Work instruction - If a line in the data below contains "blue", copy it.

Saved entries
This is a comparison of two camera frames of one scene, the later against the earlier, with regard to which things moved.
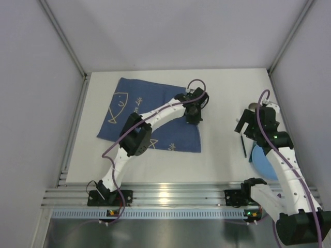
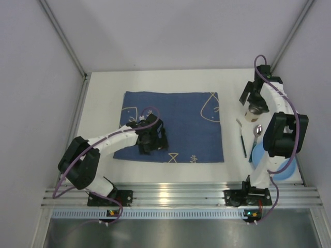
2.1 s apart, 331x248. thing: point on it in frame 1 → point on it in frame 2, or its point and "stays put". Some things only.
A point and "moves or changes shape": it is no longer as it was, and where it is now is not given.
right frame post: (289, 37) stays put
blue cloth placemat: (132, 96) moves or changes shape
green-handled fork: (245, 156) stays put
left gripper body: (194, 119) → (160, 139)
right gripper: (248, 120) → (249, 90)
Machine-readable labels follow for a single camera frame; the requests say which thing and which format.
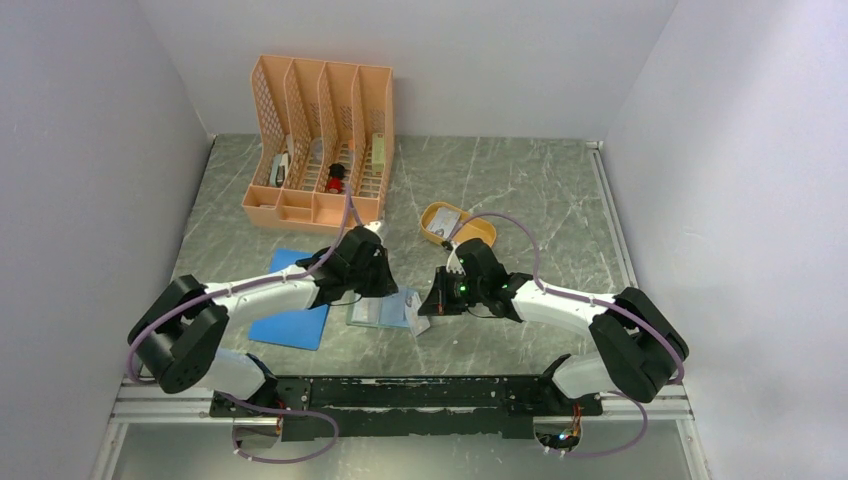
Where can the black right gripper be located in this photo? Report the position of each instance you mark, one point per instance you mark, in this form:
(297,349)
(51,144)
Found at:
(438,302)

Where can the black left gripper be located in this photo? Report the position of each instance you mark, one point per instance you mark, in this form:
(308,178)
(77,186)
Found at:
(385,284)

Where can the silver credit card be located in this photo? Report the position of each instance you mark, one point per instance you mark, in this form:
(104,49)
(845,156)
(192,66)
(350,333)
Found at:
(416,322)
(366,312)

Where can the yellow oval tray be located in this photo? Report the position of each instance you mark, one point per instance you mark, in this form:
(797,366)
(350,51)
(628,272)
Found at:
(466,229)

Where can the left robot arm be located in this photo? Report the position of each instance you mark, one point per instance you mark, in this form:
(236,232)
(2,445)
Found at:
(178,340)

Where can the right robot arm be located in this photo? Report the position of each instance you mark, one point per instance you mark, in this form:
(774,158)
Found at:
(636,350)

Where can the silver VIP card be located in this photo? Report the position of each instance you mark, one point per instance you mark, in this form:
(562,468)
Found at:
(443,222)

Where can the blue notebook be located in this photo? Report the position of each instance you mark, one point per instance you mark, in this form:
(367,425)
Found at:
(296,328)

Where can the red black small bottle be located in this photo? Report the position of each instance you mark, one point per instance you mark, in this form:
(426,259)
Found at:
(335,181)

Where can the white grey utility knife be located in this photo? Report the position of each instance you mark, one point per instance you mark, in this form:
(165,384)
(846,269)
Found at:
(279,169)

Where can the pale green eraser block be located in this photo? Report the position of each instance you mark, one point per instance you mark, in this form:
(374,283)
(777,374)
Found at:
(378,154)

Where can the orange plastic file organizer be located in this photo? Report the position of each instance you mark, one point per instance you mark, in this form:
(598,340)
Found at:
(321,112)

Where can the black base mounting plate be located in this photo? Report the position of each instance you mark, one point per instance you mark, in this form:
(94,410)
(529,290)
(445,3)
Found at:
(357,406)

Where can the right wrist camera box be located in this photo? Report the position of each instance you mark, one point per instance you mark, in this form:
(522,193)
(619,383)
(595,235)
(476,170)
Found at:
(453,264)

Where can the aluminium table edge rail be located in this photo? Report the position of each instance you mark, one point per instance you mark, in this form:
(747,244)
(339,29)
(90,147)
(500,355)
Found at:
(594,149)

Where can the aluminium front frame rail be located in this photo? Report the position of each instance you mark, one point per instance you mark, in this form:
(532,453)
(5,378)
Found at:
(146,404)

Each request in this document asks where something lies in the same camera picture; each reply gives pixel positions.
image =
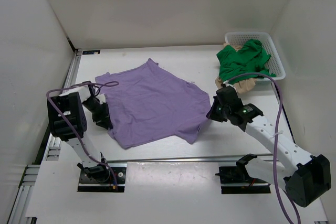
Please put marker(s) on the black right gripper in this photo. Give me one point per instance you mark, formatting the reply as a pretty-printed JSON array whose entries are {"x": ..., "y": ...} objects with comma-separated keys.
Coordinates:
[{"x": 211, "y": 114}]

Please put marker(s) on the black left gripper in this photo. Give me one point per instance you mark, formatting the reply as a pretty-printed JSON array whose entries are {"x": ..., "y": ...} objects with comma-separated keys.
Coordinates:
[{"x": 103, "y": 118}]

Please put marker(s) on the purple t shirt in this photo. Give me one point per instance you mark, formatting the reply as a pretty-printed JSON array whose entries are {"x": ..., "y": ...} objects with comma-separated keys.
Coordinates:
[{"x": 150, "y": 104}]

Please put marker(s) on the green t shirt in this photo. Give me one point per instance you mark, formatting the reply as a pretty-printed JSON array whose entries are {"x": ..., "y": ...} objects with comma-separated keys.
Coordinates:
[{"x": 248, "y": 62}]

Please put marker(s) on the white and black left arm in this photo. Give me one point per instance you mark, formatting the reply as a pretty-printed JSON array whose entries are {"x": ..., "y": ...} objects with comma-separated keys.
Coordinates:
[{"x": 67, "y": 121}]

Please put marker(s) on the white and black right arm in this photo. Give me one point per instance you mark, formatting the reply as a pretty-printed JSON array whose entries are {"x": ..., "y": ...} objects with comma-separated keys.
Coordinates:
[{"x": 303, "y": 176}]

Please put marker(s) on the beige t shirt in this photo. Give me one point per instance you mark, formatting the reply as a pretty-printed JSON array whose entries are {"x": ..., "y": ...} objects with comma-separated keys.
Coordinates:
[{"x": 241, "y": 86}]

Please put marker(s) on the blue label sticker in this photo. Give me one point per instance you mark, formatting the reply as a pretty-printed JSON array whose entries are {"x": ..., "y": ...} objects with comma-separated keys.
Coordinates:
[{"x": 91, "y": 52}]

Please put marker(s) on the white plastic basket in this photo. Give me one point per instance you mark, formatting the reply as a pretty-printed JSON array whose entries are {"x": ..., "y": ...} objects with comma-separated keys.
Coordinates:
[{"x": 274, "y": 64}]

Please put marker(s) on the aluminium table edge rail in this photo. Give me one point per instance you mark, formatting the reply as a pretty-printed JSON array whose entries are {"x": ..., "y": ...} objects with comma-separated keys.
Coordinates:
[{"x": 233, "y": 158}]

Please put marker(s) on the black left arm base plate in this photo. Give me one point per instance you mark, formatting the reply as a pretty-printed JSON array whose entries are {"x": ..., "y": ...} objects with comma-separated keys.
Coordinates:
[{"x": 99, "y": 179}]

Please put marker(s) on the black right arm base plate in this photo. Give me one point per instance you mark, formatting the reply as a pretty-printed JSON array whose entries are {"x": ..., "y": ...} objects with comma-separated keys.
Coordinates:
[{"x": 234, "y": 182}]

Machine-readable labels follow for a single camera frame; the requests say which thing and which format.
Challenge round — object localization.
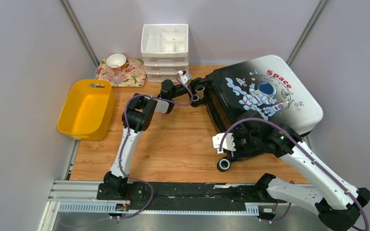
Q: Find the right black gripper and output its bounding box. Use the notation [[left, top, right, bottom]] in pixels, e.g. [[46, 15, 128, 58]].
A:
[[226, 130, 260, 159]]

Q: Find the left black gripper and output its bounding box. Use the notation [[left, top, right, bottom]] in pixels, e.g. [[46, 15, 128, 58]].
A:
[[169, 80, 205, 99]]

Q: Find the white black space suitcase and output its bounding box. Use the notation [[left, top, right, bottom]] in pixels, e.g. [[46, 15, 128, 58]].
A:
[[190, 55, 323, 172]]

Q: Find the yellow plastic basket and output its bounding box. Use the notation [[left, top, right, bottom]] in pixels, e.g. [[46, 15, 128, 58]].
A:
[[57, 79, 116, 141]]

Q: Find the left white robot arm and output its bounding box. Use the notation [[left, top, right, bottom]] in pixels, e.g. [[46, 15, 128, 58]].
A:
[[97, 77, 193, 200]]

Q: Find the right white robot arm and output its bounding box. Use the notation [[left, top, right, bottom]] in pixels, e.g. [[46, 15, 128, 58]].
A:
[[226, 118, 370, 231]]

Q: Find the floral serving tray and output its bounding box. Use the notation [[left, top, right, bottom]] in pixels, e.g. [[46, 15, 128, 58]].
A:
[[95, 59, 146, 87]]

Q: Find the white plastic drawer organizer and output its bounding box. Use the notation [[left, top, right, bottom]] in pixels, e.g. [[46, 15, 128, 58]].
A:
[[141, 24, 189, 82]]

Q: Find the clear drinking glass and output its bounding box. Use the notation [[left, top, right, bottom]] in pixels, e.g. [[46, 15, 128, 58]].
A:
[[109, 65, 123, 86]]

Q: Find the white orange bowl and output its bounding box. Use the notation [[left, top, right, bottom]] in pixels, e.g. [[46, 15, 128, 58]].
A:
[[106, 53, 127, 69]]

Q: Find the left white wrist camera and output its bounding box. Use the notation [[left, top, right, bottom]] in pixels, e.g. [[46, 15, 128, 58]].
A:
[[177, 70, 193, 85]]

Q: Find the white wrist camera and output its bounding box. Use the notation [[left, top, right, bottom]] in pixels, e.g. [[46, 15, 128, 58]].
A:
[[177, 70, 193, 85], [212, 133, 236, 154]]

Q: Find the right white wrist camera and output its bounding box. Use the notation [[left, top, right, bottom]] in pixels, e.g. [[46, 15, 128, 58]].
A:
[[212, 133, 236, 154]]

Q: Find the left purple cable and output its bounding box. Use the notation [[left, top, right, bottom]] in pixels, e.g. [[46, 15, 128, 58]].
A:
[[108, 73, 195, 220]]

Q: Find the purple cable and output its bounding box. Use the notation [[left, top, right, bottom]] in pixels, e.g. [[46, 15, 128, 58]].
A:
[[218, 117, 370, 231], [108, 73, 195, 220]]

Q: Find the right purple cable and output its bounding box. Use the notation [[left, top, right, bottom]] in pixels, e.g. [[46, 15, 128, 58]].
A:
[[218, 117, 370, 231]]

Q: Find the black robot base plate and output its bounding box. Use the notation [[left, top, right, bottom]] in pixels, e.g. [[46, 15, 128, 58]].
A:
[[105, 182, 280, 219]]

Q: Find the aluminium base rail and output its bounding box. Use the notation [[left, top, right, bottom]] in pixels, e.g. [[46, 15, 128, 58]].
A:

Task output -
blue cloth placemat: (132, 96) moves or changes shape
Where can the blue notebook be located in this photo? Report the position of each instance you mark, one point per instance you mark, in this form:
Please put marker(s) on the blue label sticker in this photo. Give me one point per instance you mark, formatting the reply as a pretty-printed JSON array whose entries are {"x": ..., "y": ...} objects with comma-separated keys.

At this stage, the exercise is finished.